Something is rotten about this business. This overture is not really about renouncing the oppression of indigenous peoples. It is payback for being put into their place by Rome. They want to show that they (the Leadership Conference of Women Religious) have the true moral high ground. This is all about politics and not at all about justice. Once we see the truth about it, the organization and its leadership are exposed as utterly pathetic and without contrition for their disobedience and heresies.

It is sick and twisted that the LCWR resolution targets the Pope. No organization has done more to make a positive difference in the lives of indigenous peoples than the Church. This effort is to take our attention away from their own shortcomings and sins. Indeed, by speaking of these ancient policies as doctrines, these dissenters can then point to the modern doctrinal debates and argue that the Church has the authority to evolve or change other teachings of faith… particularly in those doctrinal conflicts where the LCWR is on the other side. This is a measure to undermine the continuity and permanence of Catholic teachings.

The Vatican in 2012 was critical of the LCWR on a host of issues: particularly their silence on the right to life and their dissent on the nature of the family and human sexuality. These are not the sisters we fondly remember in nostalgia.  They largely refuse to wear their habits and veils, even though the late Pope John Paul II told them to do so.  They have watered down their traditionally prescribed prayer life and often do not live in community.  The feminist agenda has poisoned their hearts and minds.  Many demand that women be ordained priests and condemn what they call a patriarchal Church.  This past April, Cardinal Gerhard Ludwig Müller chastised them for failing to comply with Rome’s correctives.
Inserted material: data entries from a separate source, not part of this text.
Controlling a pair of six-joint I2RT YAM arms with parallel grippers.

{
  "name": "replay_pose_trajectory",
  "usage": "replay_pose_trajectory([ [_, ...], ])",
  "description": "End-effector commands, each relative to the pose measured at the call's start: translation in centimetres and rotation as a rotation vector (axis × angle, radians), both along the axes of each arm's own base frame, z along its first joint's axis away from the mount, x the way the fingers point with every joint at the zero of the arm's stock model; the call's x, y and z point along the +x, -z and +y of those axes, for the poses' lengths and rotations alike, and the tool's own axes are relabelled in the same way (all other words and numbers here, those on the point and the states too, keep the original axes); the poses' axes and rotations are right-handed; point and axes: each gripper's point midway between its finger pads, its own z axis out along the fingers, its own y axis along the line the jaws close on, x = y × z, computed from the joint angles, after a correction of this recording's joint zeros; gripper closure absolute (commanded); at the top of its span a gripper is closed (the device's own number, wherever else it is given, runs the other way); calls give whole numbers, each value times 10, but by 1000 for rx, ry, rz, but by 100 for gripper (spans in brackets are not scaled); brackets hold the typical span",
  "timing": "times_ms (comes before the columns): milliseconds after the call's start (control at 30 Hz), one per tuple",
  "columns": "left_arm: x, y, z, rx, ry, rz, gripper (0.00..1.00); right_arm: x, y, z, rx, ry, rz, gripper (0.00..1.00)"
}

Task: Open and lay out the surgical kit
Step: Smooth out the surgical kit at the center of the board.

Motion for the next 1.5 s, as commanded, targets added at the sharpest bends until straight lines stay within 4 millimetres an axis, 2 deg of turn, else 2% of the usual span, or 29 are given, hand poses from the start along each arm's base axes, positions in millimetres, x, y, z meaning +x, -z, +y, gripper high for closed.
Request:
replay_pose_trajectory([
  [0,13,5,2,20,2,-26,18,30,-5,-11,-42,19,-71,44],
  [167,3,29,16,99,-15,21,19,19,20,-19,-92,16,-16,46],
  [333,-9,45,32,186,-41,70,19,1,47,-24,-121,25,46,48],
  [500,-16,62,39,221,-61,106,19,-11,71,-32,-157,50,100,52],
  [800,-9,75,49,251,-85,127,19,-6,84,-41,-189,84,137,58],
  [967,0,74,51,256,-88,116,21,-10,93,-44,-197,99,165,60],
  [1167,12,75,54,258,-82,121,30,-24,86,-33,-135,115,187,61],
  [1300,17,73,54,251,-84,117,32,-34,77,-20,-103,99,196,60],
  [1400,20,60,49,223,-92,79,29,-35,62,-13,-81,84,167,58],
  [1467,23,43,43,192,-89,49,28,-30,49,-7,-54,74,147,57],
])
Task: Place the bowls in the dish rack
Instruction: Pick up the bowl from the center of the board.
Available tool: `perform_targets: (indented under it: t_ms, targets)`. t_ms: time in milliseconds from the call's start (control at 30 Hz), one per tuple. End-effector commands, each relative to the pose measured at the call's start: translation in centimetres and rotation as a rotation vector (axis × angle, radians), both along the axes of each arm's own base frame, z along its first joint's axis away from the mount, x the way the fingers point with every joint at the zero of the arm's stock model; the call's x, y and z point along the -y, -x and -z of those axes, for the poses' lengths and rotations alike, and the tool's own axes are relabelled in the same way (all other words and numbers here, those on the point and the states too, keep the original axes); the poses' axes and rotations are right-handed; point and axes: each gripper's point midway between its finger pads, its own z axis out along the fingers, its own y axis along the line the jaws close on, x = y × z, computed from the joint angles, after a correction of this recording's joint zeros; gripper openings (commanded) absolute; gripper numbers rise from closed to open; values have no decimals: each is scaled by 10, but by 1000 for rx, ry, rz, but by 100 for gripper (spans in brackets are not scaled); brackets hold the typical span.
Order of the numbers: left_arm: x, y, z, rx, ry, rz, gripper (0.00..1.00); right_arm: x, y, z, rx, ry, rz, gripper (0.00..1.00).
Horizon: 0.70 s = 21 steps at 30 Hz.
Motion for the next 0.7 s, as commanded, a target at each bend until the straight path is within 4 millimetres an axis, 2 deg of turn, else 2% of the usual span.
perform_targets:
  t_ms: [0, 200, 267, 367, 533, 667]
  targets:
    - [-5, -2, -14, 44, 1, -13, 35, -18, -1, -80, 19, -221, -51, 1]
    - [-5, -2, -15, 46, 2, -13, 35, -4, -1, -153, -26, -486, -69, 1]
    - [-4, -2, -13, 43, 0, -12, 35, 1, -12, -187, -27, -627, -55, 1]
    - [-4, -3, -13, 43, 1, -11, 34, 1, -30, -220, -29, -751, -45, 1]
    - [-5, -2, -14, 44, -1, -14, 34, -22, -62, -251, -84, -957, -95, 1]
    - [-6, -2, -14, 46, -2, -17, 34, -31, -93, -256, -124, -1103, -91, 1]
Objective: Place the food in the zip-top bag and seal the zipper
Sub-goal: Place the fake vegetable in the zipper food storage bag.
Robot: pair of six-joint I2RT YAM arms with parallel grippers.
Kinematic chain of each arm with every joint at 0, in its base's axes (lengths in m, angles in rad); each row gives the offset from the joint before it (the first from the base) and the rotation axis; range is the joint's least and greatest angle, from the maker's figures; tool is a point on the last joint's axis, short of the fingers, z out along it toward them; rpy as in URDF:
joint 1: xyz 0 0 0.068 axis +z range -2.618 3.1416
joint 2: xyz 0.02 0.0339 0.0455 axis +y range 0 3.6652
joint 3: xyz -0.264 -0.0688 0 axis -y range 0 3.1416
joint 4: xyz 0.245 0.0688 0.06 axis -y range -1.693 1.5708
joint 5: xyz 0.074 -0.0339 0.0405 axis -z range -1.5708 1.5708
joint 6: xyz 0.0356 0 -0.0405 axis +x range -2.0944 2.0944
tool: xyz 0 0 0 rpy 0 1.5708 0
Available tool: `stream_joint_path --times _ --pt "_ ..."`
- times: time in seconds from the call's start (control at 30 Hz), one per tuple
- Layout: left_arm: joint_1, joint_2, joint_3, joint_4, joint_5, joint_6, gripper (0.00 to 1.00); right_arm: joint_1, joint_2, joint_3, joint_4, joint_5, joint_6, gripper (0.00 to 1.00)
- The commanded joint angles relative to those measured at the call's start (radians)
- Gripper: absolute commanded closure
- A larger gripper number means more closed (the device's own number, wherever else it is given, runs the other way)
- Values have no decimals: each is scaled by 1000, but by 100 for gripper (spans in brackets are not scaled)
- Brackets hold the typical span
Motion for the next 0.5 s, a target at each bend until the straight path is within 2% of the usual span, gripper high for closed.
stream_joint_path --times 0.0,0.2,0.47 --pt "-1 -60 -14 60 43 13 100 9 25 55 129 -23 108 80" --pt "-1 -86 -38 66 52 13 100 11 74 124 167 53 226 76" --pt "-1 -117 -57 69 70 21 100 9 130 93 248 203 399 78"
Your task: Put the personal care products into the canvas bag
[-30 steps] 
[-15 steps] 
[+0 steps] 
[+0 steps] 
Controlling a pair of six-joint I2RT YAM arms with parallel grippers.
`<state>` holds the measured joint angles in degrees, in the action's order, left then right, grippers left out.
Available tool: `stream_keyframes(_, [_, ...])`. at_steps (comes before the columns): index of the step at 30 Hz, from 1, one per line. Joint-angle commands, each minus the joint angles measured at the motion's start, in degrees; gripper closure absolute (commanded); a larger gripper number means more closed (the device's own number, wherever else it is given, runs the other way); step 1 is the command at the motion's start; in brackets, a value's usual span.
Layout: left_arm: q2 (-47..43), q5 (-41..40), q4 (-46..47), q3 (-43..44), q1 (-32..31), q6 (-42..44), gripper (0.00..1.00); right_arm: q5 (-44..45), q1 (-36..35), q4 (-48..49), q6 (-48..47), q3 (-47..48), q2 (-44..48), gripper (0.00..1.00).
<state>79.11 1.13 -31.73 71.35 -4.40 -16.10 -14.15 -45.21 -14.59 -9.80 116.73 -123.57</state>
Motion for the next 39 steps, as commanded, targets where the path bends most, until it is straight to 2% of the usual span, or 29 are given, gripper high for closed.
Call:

They even purposely honored Sister Elizabeth Johnson who was faulted by the U.S. bishops for her Christology and other teachings. [She heavily employs weak metaphors over analogies, compromising or revising the objective truth value of certain Catholic doctrines.  She was my professor at CUA and I recall that she got upset about our usage of JESUS and CHRIST.  She taught that the JESUS of history (minus miracles and messianic claims) was different from the CHRIST of faith (which is what the Church had fashioned him).  It seemed to me that this fell back into the old “two Sons” heresy.  Also, the impression was given that the human JESUS was real and that CHRIST was more symbolic of the Church’s kerygma.  We see many biblical exegetes who use similar language in their analysis of the Scriptures.]  Pope Francis backed the rebuke of the rebellious LCWR. Instead of obedience to Rome’s demands, they now seek to make demands of Rome.

The sisters of this sort are quickly dying out. The Church will probably be better off when they are gone. They will be replaced by a small but growing number of women who practice the traditional disciplines and know that humility and orthodoxy is how we approach the Magisterium and abide with the Church.  Pray for vocations… of the right kind.